Thursday, May 13, 2010

Fricative phonemes and interdental fricatives.

As a fairly typical member of our species, I occasionally wonder how stuff works. I was one of the people who gave up their blackberries last year and bought an android phone, in my case the Motorola Droid.

I have been mostly satisfied with my decision, although the two year term might be problematic, considering how fast technology is changing.

One area where the Droid is a clear winner is in the voice search capability. Their technology has improved considerably, at least for me. Voice Search allows you to unlock the many caverns of the web and Google Maps, hands free. It works remarkably well.

I am not the sharpest tool in the shed, so I am trying to figure out what makes the technology go.

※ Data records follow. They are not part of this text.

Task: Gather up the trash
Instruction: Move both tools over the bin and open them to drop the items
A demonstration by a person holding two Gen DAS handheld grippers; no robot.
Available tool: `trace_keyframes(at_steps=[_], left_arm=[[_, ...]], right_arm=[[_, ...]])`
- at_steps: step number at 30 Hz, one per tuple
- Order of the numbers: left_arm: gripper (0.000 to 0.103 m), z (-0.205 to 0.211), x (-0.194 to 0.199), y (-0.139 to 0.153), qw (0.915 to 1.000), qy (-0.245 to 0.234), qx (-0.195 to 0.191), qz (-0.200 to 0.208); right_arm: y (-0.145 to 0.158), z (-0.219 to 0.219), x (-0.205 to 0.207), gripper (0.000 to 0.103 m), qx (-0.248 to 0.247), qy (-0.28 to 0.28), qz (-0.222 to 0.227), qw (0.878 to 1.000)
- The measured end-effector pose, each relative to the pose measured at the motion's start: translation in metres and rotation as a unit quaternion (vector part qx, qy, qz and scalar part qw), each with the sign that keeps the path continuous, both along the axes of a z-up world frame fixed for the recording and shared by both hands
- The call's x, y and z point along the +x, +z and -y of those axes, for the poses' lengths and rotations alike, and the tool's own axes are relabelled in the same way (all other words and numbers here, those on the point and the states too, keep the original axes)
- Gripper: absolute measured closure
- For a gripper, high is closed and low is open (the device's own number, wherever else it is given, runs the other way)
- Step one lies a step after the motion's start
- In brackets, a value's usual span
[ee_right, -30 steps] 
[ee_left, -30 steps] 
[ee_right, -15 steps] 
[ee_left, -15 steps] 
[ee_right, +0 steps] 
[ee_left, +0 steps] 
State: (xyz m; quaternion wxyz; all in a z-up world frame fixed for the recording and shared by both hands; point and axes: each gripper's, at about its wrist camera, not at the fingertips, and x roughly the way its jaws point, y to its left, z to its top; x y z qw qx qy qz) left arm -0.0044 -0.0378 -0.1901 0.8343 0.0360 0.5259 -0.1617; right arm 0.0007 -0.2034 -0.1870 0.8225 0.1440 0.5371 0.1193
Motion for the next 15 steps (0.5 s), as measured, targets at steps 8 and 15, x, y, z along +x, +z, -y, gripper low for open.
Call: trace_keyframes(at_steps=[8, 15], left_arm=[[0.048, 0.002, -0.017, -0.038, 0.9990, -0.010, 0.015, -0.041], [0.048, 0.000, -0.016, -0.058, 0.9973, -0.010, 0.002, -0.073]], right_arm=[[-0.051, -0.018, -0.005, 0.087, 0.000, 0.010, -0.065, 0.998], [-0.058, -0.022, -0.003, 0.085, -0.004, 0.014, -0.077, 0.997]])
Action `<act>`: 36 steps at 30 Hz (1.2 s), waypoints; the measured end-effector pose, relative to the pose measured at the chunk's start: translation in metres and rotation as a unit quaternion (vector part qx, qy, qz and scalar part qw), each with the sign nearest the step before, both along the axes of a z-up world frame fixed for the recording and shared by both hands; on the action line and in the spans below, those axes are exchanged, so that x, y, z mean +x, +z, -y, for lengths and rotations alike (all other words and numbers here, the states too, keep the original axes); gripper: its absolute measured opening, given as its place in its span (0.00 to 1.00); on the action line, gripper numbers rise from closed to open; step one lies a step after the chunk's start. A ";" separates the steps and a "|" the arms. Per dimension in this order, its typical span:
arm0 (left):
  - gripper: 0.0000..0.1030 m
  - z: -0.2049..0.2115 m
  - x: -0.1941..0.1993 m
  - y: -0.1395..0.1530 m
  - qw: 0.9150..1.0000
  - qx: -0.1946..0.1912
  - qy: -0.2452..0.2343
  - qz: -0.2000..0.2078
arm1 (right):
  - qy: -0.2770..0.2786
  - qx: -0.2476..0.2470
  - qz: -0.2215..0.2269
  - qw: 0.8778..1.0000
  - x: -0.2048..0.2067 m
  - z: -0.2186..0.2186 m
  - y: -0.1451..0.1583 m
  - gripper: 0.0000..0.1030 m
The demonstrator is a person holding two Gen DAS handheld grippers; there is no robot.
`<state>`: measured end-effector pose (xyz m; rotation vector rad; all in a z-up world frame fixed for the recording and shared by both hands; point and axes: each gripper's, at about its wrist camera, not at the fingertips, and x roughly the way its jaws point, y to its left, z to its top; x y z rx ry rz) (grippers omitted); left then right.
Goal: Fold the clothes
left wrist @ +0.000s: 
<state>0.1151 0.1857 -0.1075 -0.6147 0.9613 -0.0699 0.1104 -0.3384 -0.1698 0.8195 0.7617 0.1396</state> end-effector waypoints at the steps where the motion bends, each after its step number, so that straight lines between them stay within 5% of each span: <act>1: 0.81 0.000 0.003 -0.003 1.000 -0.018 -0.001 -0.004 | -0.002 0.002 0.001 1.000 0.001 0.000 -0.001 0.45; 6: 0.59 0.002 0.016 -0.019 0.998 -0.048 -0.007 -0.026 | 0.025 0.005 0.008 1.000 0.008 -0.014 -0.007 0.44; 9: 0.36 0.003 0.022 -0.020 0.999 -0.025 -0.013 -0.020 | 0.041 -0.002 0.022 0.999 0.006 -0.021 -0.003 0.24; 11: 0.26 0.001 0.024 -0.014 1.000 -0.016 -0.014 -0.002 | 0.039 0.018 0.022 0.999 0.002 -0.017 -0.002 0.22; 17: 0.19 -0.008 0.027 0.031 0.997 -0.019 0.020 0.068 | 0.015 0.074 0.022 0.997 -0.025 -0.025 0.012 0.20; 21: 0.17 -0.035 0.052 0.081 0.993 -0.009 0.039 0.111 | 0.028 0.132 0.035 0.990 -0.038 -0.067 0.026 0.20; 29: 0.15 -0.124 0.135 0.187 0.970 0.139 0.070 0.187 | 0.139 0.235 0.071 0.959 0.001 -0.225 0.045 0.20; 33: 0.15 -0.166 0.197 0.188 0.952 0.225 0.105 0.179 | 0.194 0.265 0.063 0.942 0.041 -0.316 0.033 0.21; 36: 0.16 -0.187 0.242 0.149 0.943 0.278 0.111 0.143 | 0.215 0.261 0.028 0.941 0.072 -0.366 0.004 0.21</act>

Perhaps there is somebody out there who can help shed some light for me.

My friend BigDave came down last week with his new HTC Incredible, an android cousin of my phone without a physical keyboard but having a superior camera and some cooler pinch and grab functionality. His voice search didn't seem to be quite as accurate as my own. He said that he had only had the system for two days. I tried to press him on this and he said that he believed that the VRS might be a self adaptive technology. He may have been in the initial dating, voice library building portion of his relationship with his phone. Holding hands but no necking.

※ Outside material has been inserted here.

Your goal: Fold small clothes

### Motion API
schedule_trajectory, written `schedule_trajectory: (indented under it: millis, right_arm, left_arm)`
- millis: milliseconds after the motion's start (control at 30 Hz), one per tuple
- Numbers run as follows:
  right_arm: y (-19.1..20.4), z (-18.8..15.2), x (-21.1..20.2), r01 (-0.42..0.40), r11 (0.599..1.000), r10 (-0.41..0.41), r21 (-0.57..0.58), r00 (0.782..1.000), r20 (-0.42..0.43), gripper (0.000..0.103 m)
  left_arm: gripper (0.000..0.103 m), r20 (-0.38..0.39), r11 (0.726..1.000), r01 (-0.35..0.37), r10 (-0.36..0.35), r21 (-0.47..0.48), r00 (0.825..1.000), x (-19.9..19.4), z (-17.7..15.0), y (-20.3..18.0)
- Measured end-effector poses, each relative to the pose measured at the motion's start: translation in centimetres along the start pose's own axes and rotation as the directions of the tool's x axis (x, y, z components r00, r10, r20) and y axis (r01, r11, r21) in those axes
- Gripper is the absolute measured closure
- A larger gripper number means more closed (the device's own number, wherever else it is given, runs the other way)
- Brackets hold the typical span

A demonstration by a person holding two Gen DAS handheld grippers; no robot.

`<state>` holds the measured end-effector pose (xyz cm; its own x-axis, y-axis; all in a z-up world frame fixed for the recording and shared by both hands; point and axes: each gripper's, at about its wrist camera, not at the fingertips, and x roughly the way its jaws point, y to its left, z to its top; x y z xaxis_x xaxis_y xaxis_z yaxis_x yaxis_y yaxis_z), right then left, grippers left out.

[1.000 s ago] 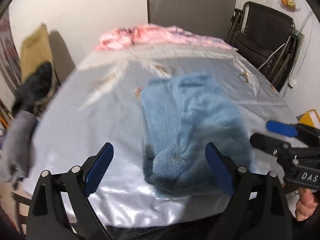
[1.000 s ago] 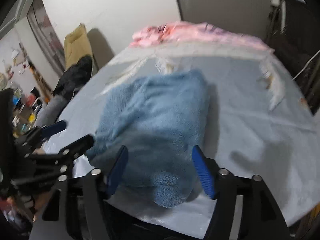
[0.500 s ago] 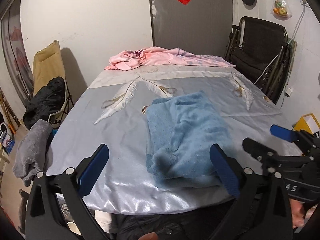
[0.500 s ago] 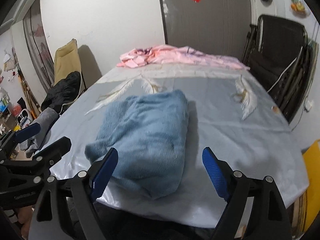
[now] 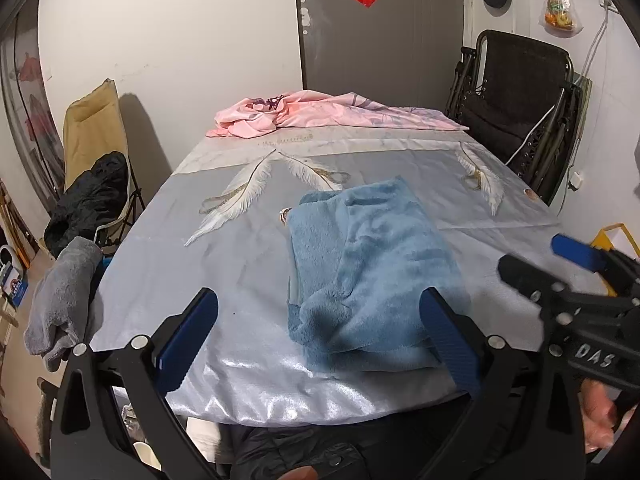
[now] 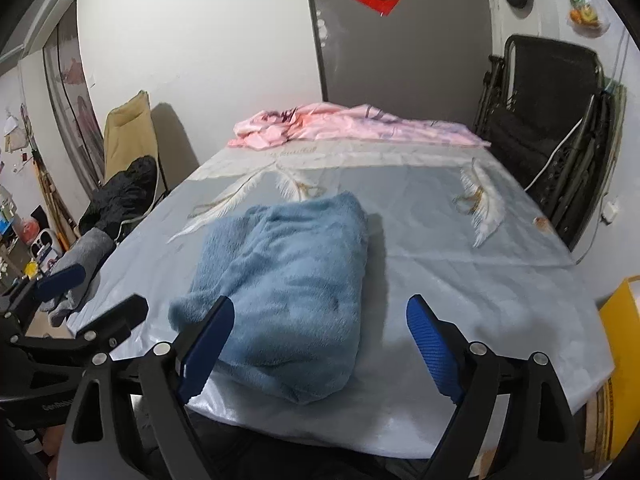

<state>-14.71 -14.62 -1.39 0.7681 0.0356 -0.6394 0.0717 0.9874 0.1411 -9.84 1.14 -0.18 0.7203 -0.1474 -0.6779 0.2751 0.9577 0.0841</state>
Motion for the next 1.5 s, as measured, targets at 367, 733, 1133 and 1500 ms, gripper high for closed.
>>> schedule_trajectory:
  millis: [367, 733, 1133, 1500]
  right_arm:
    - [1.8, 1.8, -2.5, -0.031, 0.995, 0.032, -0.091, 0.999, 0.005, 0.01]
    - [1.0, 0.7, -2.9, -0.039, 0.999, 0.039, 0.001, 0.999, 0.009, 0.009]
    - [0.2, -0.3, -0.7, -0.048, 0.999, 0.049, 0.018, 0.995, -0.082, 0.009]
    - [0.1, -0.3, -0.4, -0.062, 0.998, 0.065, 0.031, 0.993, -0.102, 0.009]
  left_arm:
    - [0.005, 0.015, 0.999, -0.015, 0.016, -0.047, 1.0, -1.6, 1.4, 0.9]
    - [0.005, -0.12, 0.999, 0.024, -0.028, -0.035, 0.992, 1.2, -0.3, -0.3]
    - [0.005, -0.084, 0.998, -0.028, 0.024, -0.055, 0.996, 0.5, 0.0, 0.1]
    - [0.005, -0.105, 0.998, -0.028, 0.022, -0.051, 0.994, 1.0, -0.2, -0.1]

I thought about this for a few days and got to wondering? How do you create an adaptive technology if the subject is not able to give back positive or negative cues? The phone has no way of knowing if it has been successful or not. Does a  VRD tailor itself to every individual customer? Perhaps my friend is not absolutely correct in his understanding.

I started researching Voice Recognition today and here is what I have found.

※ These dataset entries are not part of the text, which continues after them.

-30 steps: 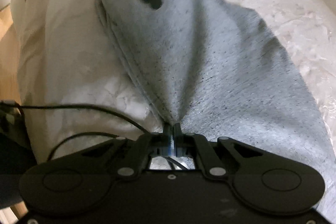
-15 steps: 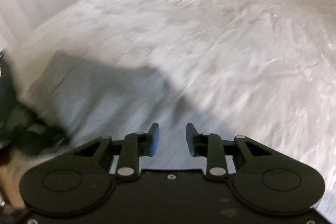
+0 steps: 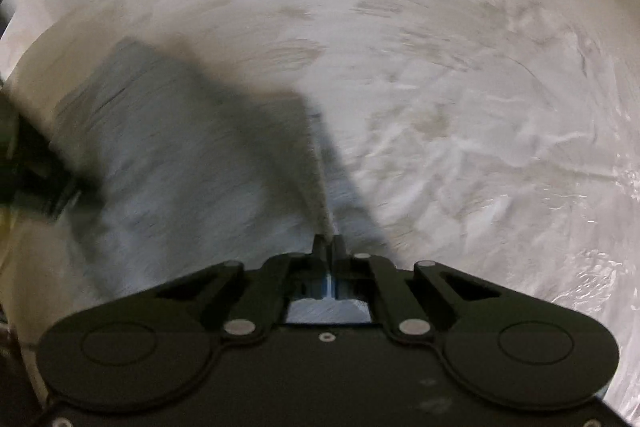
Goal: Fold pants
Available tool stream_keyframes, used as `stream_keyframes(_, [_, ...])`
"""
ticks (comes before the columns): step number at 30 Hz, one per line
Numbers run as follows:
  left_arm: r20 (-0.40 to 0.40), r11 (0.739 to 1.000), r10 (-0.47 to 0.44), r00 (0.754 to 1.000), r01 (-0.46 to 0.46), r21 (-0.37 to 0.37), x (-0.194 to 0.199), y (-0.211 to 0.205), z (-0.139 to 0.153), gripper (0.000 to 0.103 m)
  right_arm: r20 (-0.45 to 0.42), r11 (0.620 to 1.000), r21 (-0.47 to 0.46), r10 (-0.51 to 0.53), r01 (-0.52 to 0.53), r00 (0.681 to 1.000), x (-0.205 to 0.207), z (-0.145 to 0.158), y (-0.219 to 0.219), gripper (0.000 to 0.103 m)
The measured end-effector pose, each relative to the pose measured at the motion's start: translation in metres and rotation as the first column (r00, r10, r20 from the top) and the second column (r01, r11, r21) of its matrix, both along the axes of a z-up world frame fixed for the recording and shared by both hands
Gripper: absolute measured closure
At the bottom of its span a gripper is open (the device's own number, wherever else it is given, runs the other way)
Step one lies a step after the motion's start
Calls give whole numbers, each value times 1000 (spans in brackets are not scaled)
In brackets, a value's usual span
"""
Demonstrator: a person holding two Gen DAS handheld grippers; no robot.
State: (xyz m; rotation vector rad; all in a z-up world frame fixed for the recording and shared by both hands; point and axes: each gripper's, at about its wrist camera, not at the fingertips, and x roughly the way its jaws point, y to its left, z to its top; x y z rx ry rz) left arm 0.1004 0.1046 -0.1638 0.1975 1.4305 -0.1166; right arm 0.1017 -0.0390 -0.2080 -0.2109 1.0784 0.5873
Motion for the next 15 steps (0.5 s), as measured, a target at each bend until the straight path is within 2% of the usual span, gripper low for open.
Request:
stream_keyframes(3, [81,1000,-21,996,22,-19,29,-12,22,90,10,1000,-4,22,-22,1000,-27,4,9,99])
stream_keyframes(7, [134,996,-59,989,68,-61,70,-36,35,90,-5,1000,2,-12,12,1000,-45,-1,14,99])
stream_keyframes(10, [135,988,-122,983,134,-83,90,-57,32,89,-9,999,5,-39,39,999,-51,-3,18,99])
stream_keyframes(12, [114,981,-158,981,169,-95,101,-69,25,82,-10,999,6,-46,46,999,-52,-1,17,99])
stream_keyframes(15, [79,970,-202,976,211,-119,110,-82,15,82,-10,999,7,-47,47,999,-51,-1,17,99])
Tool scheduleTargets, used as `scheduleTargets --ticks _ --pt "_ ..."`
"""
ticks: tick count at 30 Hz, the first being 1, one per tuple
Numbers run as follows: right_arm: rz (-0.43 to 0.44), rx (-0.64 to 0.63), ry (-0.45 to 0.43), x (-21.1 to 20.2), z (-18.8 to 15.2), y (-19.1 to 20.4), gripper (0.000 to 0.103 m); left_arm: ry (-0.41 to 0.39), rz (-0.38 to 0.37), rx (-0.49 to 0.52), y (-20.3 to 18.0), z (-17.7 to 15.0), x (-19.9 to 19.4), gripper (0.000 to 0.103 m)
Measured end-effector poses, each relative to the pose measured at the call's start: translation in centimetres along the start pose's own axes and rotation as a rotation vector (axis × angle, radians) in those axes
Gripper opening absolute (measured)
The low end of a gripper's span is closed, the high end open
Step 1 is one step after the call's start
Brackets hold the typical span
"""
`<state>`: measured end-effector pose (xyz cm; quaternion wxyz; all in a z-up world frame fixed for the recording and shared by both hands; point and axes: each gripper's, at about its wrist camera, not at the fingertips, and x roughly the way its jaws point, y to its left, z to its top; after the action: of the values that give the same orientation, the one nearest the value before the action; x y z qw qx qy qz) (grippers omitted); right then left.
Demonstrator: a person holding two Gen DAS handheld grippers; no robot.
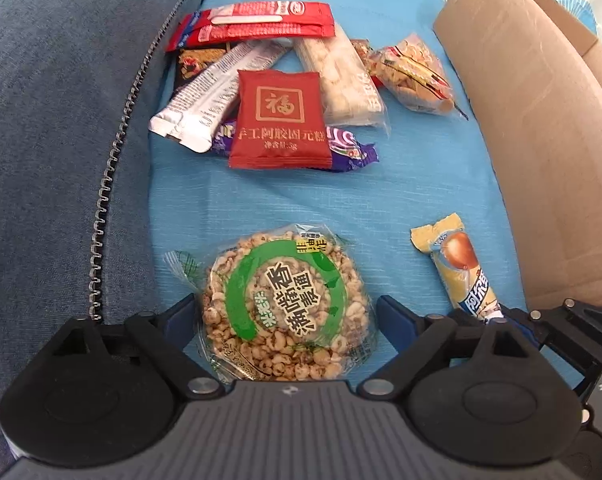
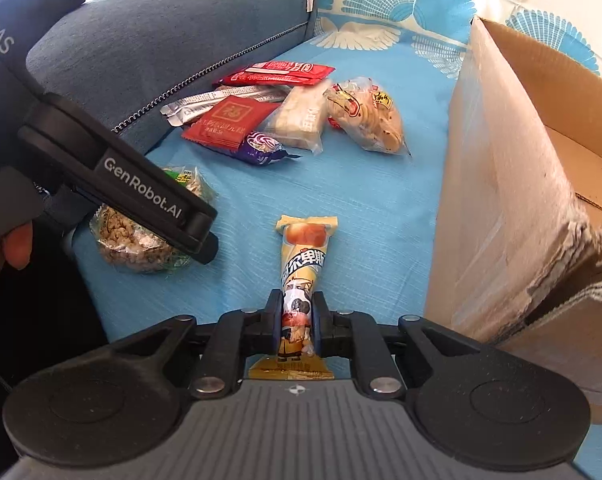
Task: Organize snacks
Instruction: 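Carry the peanut cake with the left tool while the right tool carries the snack bar into the box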
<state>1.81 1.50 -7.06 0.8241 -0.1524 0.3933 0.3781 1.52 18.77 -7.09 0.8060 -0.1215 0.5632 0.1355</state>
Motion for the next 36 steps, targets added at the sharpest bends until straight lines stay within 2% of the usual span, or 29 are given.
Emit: scheduleTargets --ticks 5,10,13,18,21,24,27,29,32,36 --pt "-0.016 0.005 -0.017 -0.4 0.1 -0.3 0.013 -0.059 -0.005 -0.029 0.2 -0.4 -1.0 0.088" --pt "-0.02 0.003 -0.086 -2.2 0.6 -0.1 0.013 -0.19 -0.055 -0.053 0.8 -1.3 -3.3 0.088" --pt "-0.004 -0.005 -0.135 -3.8 1.2 -0.1 0.013 -0.305 -0.09 -0.082 1.2 -2.1 -5.1 0.088" --pt "0.057 0.004 -0.195 -7.4 2.4 -0.8 0.013 -0.551 -0.17 -0.138 2.1 -4.3 -8.5 0.088" --pt "0.091 -0.006 -0.263 -10.3 4.0 -2.0 0.013 -0.647 -0.216 -0.159 2.6 -5.3 -9.6 0.088" --pt "0.096 -0.035 -0.328 -12.6 5.2 -3.7 0.013 -0.704 -0.231 -0.156 2.4 -5.6 -10.5 0.088" --pt "0.056 -0.04 -0.39 -13.5 5.1 -6.0 0.013 -0.735 -0.221 -0.124 1.5 -5.9 -10.9 0.088" --pt "0.035 0.023 -0.405 -12.9 4.3 -7.9 0.013 -0.74 -0.217 -0.106 0.9 -5.8 -11.0 0.088" --pt "0.003 0.13 -0.382 -11.5 3.2 -10.0 0.013 -0.758 -0.195 -0.08 0.1 -6.1 -11.3 0.088" --pt "-0.025 0.133 -0.439 -11.6 3.2 -10.7 0.013 -0.787 -0.168 -0.051 -0.8 -6.2 -11.5 0.088"
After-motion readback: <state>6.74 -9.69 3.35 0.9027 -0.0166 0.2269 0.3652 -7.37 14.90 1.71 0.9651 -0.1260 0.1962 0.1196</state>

Automatic Speech Recognition (ASR) was first successfully achieved in 1952 and then reappeared with IBM's Shoebox at the 1964 World's Fair in New York. Accuracy is generally rated by three tests: SWER (Single Word Error Rate), WER (Word Error Rate with Real Time Factor) and CSR (Command Success Rate). Voice recognition has improved past the 80% rate today from a paltry 10% accuracy in 1993. Google reportedly now has a trillion word corpus.

Language and acoustic modeling help scientists compute the algorithms that define voice recognition. The primary algorithm is called Hidden Markov Models that break speech into short time stationary signals (e.g. 10 millisecond bursts). There is another method called Dynamic Time Warping, which is less widely applied and compares sequence differentiation in time and speed.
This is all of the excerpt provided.